Focusing on the goal of decoupling algorithm, engineering and Turing platform, in the framework of Turing OS 2.0, we designed and developed functions such as the algorithm package plug-in hot deployment framework, algorithm data channel and algorithm orchestration framework to support the iterative launch of algorithms. At the same time, it has designed and developed an algorithm verification platform integrating sandbox drainage, real-time playback, performance stress testing, and Debug testing to ensure the high performance, correctness and stability of the algorithm strategy. Turing OS 2.0 framework decouples algorithm, engineering and Turing platform, and realizes the closed loop of algorithm and engineering iteration. The entire process of most algorithm iterations does not require the participation of engineering R&D personnel and test engineers. Algorithm engineers can complete the iterative launch of algorithm strategies at an hourly level; through the empowerment of Turing OS 2.0, the efficiency of algorithm R&D iteration has been greatly improved.

图5 图灵OS框架V2.0

The specific features of Turing OS 2.0 are as follows:

Standardized lightweight SDK : Business engineering only needs to rely on a lightweight Turing OS SDK, without frequent upgrades, reducing the difficulty of engineering end access, and decoupling business engineering and Turing platform.
algorithm plug-in : self-developed Turing algorithm plug-in framework, supports hot deployment of algorithm package as a plug-in in Turing OS service, decoupling algorithm and engineering; Turing OS service can deploy multiple versions of multiple algorithm packages , Each algorithm package has independent thread pool resources.
data channel : In some complex algorithm scenarios, the algorithm strategy still needs to be completed by business engineering: 1) The data is obtained inside the algorithm, and the result can only be obtained through the business engineering call interface and then passed to the algorithm; 2) The algorithm is called inside the algorithm. Algorithm A and Algorithm B can only be called at the same time through a business project transfer. In order to solve the above two points, we put forward the concept of data channel, so that the algorithm itself has the ability to obtain data independently, instead of all data needs to be obtained by business engineering and then transparently transmitted to the algorithm.
Algorithm Arrangement : Multiple algorithms are combined into a directed acyclic graph (DAG) in a serial or parallel manner, which can be regarded as an algorithm orchestration; the abstraction and precipitation of business algorithms corresponds to the new architecture is a combination of algorithms With orchestration, algorithm orchestration further empowers business launches and algorithm iterations, further improves the efficiency of business algorithm iterations, and further decouples algorithms and engineering.
sandbox drainage : Turing sandbox is a service that is physically isolated from Turing OS, but has the same operating environment. Traffic passing through the sandbox will not have any impact on online business; the sandbox can verify the correctness of the algorithm logic , While evaluating the performance of algorithm calculations to improve the efficiency of the R&D testing process.
Turing playback and unified buried point : A lot of important data (algorithm strategies, models, features, parameters, data channels and other related data) will be generated in the process of algorithm calculation and model calculation. These data are not only helpful for quick troubleshooting and positioning System problems also provide an important data basis for modules such as AB experiment reports, sandbox drainage and performance stress testing. In order to better automatically record, store and use these data, we have designed a real-time playback platform and a unified embedding point.
performance stress test : Turing OS integrates the capabilities of Meituan’s full-link stress test system Quake, reuses the traffic data collected by the unified playback platform to construct requests, and performs stress tests on the sandboxes that have deployed the new version of the algorithm package. Ensure the performance and stability of the algorithm strategy iteration.

图6 图灵OS 2.0总体架构

The following will introduce the above-mentioned functions and features to see how Turing OS 2.0 solves the pain points of the three-way coupling of algorithm, engineering and Turing platform.

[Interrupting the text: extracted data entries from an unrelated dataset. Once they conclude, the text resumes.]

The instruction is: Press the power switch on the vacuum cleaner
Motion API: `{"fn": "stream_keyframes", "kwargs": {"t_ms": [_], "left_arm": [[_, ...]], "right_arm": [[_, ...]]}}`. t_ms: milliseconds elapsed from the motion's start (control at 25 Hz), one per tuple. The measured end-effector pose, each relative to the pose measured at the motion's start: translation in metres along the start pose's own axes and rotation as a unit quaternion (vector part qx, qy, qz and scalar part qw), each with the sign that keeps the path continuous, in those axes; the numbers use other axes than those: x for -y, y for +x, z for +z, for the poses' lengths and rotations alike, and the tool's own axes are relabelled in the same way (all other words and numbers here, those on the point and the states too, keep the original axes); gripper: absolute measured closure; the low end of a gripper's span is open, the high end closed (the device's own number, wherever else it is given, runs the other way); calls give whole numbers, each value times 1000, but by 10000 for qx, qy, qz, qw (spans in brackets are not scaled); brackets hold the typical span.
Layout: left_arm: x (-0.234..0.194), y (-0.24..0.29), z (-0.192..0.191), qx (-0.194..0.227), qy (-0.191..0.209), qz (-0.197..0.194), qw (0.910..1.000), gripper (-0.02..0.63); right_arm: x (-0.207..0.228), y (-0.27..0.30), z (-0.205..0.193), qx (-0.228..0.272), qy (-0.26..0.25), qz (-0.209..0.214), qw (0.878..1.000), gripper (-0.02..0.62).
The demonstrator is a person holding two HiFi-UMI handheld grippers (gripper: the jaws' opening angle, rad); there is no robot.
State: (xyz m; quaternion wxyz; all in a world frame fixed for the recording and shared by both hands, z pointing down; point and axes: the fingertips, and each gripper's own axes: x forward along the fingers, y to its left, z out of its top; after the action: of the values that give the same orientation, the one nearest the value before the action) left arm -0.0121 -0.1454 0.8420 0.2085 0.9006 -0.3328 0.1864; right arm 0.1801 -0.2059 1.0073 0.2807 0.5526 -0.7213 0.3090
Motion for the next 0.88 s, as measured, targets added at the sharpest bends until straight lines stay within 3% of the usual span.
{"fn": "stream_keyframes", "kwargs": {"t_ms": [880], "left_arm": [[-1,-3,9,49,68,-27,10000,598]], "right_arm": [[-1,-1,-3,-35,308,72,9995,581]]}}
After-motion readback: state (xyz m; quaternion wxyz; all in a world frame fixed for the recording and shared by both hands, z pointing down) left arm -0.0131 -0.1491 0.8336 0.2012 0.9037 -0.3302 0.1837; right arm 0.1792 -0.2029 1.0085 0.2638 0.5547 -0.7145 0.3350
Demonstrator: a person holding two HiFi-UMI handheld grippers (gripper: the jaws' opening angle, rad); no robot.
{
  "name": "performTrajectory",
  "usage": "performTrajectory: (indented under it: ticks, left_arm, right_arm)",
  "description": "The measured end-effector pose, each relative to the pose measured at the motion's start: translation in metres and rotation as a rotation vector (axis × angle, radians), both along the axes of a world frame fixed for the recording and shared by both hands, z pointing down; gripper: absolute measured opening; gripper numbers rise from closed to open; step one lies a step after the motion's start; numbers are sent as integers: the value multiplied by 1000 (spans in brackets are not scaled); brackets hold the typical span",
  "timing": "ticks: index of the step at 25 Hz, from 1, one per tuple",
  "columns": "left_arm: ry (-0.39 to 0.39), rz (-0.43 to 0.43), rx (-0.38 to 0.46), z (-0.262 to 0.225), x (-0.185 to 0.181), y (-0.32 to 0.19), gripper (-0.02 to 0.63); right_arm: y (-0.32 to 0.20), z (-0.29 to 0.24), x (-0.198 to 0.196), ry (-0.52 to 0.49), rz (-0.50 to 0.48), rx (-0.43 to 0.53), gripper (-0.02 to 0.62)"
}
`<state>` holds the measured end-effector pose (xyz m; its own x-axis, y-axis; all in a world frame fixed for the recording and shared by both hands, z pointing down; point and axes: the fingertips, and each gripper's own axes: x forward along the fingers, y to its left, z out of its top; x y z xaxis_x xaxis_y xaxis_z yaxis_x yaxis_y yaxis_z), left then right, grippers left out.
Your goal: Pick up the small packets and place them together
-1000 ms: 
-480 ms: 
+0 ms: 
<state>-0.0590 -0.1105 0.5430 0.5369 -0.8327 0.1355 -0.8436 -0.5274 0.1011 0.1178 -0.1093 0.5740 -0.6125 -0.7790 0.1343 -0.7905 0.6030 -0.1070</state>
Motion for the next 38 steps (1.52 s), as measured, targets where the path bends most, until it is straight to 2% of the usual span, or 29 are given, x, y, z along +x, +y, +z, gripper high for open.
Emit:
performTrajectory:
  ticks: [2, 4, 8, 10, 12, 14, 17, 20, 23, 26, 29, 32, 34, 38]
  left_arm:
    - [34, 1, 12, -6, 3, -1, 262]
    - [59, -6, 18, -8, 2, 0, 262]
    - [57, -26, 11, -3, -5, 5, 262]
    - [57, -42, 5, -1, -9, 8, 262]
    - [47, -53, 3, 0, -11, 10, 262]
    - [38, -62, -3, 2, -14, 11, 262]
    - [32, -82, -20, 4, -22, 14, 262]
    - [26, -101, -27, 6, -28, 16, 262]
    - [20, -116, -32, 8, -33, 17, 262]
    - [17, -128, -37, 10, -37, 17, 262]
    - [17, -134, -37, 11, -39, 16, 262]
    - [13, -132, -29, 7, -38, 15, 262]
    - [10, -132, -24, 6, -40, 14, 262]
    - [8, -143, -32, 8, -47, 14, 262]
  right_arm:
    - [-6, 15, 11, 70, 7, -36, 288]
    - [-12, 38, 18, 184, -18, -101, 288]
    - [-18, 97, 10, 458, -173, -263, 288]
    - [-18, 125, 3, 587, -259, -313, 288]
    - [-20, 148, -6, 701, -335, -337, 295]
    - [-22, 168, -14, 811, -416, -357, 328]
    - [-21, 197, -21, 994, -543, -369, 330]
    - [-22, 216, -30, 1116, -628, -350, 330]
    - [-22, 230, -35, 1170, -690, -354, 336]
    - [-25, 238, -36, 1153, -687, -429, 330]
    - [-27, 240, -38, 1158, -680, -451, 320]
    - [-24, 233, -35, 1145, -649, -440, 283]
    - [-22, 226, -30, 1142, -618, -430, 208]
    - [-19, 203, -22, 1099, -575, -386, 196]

4.1 Standardized lightweight SDK

In order to solve the coupling pain point between business engineering and Turing platform, that is, the difficulty of SDK version convergence when Turing online service SDK is deployed in business engineering, we mainly focus on the lightweight, simple and easy access, stable and scalable, safe and reliable SDK. In consideration of several aspects, the Turing online service SDK was split and transformed:

SDK lightweight : sink the original Turing OS SDK logic into the Turing OS service, and only provide a simple and general batch prediction interface; the SDK does not need to expose too much algorithm-related details, algorithm version routing, real-time/offline Feature acquisition, model calculation, etc. are hidden inside Turing OS. The lightweight SDK integrates the custom routing of Turing OS. The business side does not need to pay attention to which Turing OS cluster the algorithm package is deployed in, and it is completely transparent to the user.
simple and easy to access : Provides a unified and general Thrift interface for algorithm calculations, and uses Protobuf/Thrift to define algorithm input and output. Compared with the current Java class definition interface, the advantage is that the compatibility is guaranteed; after the definition of the Protobuf interface, the algorithm And the project can be developed independently.
can be extended to : The lightweight SDK version is stable and does not require repeated upgrades on the engineering side; Protobuf naturally supports serialization, and subsequent traffic copying and playback embedding can be performed based on this.
High-performance : For scenarios that require large-scale algorithm calculations and require high availability, such as batch prediction for C-end users, we have designed asynchronous batches and high parallelism to improve algorithm computing performance; for single-task computing time-consuming and CPU consumption For scenarios with high requirements and high availability, such as scheduling path planning in sub-urban areas, we have designed an optimal retry mechanism for fast failure of the client to ensure high availability, and also balance the computing resources of Turing OS.
safe and reliable. : For the scenario where multiple algorithm packages are deployed on a single Turing OS, it provides resource isolation at the thread pool level. Different algorithm packages for each business line are split vertically according to business scenarios to provide physical-level cluster resource isolation. Increase the fuse downgrade mechanism to ensure the stability and reliability of the calculation process.

4.2 Algorithm plug-in

Through the standardized and lightweight transformation of Turing OS SDK, we have solved the pain points of coupling between business engineering and Turing platform. Through the service transformation of Turing OS, the pain point of coupling between algorithm and business engineering is solved. However, the pain points of coupling between the algorithm and the Turing platform still exist and the pain points have increased: the iterative launch of the algorithm relies on the release of the Turing OS service, and it has failed to achieve the goal of tripartite decoupling.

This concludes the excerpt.